How many lines in the records below contain "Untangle"? Reply with the number alone.

==*==

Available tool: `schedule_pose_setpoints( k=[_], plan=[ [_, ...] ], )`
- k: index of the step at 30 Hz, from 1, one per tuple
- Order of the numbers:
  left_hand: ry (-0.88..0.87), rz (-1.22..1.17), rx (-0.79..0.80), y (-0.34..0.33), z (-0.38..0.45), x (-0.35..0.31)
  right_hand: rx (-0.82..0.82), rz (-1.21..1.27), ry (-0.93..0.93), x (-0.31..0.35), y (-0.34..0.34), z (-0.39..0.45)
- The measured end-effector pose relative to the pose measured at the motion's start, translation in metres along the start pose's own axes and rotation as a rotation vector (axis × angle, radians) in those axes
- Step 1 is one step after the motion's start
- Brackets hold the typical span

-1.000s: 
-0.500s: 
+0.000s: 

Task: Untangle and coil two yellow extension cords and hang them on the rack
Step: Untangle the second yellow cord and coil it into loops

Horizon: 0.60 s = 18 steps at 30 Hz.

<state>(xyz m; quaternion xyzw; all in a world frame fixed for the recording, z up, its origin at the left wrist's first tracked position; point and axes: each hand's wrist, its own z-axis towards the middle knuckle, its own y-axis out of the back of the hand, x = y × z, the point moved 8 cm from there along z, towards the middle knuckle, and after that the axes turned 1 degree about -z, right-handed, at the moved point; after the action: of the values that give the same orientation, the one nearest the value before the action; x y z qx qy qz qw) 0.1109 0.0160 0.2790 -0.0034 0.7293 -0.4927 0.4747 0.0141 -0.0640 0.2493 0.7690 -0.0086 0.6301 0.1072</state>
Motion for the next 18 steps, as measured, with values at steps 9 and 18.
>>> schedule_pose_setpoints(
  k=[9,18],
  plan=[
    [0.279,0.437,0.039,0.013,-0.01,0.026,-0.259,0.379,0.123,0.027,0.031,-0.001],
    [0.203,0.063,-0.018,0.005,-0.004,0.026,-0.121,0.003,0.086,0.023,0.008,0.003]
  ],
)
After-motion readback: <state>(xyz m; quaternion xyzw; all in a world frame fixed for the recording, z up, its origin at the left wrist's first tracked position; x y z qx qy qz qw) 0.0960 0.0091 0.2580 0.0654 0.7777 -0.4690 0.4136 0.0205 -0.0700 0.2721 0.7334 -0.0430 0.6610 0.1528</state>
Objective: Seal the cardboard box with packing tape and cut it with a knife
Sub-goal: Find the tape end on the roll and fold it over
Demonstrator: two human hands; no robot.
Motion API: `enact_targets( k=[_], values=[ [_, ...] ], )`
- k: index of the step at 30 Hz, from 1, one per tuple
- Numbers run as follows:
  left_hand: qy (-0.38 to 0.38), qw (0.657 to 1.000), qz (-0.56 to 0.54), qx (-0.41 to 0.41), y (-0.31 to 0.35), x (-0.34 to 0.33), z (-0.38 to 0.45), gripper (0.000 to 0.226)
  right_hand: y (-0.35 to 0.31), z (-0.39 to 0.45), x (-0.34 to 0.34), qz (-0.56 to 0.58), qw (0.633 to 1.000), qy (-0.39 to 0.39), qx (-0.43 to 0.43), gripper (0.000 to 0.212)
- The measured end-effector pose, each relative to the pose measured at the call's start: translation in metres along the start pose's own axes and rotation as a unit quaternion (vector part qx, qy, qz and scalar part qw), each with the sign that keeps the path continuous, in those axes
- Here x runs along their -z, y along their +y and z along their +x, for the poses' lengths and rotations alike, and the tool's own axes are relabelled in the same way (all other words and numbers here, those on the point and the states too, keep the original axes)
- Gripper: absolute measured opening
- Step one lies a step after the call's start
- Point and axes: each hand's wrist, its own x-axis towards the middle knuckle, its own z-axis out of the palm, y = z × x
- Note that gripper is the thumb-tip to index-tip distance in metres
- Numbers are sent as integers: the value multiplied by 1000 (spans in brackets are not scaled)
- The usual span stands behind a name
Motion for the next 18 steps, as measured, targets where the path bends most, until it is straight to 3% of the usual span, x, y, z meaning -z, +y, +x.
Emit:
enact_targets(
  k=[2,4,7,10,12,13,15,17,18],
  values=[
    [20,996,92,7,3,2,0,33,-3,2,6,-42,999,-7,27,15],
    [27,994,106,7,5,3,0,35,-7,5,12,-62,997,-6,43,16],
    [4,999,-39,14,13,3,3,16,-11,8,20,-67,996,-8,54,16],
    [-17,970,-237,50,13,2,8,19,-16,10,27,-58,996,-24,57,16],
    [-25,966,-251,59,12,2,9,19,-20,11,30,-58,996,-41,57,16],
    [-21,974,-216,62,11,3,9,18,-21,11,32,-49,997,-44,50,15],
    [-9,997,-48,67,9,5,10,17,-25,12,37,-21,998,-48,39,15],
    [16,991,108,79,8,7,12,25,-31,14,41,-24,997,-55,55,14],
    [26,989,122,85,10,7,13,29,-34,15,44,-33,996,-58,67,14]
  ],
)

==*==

*Written reply*: 2